ACTIVITY: For each line of the data that includes the word "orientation", copy the line.
[Opening GIVEN DATA section]
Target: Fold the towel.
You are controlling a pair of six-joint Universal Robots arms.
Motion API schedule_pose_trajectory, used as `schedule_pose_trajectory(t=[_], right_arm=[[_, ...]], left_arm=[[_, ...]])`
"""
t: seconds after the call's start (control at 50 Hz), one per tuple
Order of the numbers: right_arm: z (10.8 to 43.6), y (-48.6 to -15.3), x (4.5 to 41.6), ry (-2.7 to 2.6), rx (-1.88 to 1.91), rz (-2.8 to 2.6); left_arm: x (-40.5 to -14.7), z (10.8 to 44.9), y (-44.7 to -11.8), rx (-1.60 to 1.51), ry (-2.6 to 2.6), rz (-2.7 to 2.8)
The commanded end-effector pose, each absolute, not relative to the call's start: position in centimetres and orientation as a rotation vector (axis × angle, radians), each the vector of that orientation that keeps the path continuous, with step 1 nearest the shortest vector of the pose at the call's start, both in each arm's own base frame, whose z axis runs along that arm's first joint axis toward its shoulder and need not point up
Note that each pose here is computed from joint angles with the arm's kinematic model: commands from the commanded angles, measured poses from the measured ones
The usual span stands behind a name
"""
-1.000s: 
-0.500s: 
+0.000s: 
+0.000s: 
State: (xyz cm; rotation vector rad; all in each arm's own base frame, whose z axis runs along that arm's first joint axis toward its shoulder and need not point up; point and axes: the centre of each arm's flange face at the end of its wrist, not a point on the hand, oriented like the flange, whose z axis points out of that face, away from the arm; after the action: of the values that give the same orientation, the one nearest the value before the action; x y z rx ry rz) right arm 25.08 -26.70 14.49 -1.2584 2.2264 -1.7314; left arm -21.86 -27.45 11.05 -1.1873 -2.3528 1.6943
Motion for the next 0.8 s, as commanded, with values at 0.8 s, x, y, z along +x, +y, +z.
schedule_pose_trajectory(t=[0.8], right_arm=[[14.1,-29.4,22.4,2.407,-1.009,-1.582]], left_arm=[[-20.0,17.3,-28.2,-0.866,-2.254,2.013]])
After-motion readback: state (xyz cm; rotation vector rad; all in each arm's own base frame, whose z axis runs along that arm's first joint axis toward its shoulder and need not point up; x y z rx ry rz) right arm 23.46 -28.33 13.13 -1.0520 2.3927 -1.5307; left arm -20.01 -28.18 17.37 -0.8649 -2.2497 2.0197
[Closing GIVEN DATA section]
SOLUTION TO THIS PROBLEM:
The commanded end-effector pose, each absolute, not relative to the call's start: position in centimetres and orientation as a rotation vector (axis × angle, radians), each the vector of that orientation that keeps the path continuous, with step 1 nearest the shortest vector of the pose at the call's start, both in each arm's own base frame, whose z axis runs along that arm's first joint axis toward its shoulder and need not point up
State: (xyz cm; rotation vector rad; all in each arm's own base frame, whose z axis runs along that arm's first joint axis toward its shoulder and need not point up; point and axes: the centre of each arm's flange face at the end of its wrist, not a point on the hand, oriented like the flange, whose z axis points out of that face, away from the arm; after the action: of the values that give the same orientation, the one nearest the value before the action; x y z rx ry rz) right arm 25.08 -26.70 14.49 -1.2584 2.2264 -1.7314; left arm -21.86 -27.45 11.05 -1.1873 -2.3528 1.6943

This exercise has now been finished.